Print, from the listing below, the lines starting at the line containing "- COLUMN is" and ending at the line containing "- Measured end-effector", exactly as they stand, and print nothing else.

*** Material provided

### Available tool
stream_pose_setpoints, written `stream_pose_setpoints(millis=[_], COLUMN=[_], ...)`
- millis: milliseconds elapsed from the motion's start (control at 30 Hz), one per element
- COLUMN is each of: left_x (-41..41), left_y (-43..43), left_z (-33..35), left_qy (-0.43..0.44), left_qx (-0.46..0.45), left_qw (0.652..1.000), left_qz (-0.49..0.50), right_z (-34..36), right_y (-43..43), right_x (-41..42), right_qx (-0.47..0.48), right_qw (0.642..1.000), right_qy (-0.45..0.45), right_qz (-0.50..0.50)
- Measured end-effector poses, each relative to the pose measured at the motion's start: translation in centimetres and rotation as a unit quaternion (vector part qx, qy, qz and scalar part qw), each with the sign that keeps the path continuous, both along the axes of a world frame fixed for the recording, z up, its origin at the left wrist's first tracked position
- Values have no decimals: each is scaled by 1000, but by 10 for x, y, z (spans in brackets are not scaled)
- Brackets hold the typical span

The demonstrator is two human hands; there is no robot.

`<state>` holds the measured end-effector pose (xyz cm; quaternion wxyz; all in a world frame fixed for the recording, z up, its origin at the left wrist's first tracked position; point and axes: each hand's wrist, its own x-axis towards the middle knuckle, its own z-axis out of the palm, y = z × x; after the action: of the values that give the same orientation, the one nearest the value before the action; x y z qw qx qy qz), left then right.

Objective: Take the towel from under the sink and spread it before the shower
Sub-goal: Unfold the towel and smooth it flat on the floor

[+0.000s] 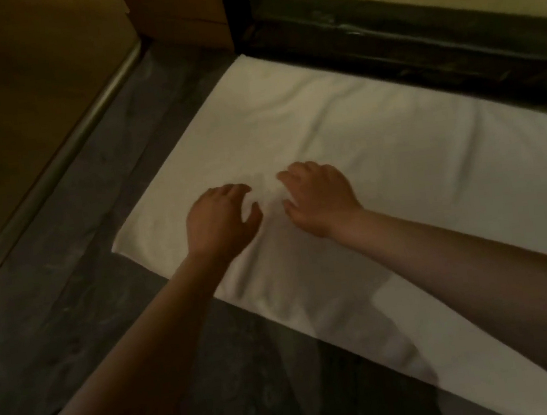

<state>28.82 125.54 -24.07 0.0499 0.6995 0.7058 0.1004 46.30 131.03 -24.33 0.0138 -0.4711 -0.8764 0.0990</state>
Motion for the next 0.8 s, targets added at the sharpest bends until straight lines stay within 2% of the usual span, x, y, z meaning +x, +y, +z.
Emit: stream_pose_setpoints(millis=[133, 300, 433, 533, 667, 800], left_x=[78, 149, 193, 222, 257, 275], left_y=[1, -11, -30, -50, -78, -106], left_z=[2, 6, 3, -11, -43, -65], left_qy=[-11, -45, -60, -32, 19, 49], left_qx=[11, 11, 7, -28, -130, -122], left_qw=[997, 988, 978, 972, 950, 924], left_qz=[-82, -149, -200, -232, -284, -359], right_z=[3, 3, 1, -9, -35, -57], right_y=[-20, -63, -104, -143, -193, -231], right_x=[81, 141, 182, 203, 222, 247], right_qx=[17, 8, 14, -1, -40, -61], right_qw=[997, 991, 979, 960, 941, 926], right_qy=[-24, -38, -15, 30, 16, -22], right_qz=[-77, -129, -202, -277, -337, -371])
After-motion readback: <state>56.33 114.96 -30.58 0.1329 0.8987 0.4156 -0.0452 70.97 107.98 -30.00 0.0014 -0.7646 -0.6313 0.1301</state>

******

Solution for this task
- COLUMN is each of: left_x (-41..41), left_y (-43..43), left_z (-33..35), left_qy (-0.43..0.44), left_qx (-0.46..0.45), left_qw (0.652..1.000), left_qz (-0.49..0.50), right_z (-34..36), right_y (-43..43), right_x (-41..42), right_qx (-0.47..0.48), right_qw (0.642..1.000), right_qy (-0.45..0.45), right_qz (-0.50..0.50)
- Measured end-effector poses, each relative to the pose measured at the motion's start: translation in centimetres and rotation as a unit quaternion (vector part qx, qy, qz and scalar part qw), each with the sign that keeps the path continuous, both along the axes of a world frame fixed for the recording, z up, its origin at the left wrist's first tracked position

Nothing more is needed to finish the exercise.